**Exercise description**. Each line that has the string "camera" must be copied from the records below.

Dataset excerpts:
┌──

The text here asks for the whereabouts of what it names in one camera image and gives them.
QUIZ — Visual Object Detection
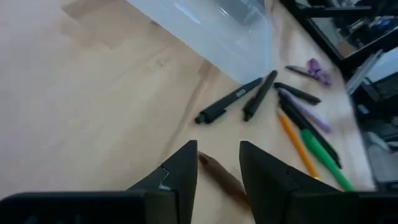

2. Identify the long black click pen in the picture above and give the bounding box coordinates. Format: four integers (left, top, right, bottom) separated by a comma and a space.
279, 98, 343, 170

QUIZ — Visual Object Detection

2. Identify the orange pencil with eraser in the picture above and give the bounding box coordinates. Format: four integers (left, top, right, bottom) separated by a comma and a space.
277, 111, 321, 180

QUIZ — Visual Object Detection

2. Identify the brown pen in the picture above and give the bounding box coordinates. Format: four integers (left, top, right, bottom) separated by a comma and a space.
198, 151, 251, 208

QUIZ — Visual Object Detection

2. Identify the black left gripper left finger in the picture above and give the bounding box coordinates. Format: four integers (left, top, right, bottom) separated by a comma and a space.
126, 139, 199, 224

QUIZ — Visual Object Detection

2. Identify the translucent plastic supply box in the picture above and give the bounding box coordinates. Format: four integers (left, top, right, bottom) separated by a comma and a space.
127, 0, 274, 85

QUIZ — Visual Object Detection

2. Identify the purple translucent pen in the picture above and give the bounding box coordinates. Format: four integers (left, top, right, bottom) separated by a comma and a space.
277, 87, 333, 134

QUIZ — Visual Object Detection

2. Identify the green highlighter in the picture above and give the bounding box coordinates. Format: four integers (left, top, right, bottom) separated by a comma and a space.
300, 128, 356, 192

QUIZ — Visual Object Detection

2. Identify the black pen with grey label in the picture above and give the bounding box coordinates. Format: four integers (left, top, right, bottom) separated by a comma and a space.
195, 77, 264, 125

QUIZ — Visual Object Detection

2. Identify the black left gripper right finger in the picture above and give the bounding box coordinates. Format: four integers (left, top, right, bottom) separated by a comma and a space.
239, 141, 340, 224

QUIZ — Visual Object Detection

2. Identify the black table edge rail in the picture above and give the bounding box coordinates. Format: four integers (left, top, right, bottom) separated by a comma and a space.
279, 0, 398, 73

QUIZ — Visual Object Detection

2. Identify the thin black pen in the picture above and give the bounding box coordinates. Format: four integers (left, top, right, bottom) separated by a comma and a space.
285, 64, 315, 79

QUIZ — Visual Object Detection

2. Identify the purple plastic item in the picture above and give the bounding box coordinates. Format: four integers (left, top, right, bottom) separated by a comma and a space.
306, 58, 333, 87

└──
┌──

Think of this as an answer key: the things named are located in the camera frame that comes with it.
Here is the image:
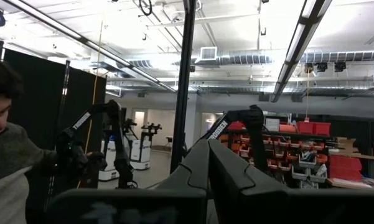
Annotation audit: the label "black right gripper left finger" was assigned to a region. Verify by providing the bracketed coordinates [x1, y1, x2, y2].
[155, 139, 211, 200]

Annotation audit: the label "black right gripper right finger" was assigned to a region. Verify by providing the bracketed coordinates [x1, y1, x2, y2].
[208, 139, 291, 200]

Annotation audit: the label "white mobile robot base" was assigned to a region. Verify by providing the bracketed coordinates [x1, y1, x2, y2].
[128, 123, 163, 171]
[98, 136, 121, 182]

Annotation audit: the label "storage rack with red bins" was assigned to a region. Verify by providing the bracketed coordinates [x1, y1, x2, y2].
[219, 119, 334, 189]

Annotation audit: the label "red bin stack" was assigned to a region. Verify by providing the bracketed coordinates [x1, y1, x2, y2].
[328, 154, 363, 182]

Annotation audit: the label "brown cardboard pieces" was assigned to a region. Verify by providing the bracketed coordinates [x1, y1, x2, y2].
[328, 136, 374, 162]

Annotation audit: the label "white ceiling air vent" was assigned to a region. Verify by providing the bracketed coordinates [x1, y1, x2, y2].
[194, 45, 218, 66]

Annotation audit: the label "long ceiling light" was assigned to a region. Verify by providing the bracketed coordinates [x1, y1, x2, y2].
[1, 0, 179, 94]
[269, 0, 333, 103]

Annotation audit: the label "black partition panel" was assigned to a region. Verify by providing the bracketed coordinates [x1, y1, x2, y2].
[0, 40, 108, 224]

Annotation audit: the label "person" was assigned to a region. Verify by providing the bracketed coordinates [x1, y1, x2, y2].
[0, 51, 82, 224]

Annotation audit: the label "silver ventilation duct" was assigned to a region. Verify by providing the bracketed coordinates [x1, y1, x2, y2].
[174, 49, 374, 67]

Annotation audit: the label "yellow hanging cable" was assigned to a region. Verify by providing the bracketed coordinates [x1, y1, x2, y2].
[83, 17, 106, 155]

└──

**Answer box**.
The text here asks for the whereabouts of what it names in one camera image and gives them.
Think of this as an answer key: the things named are located in the camera frame that comes with it.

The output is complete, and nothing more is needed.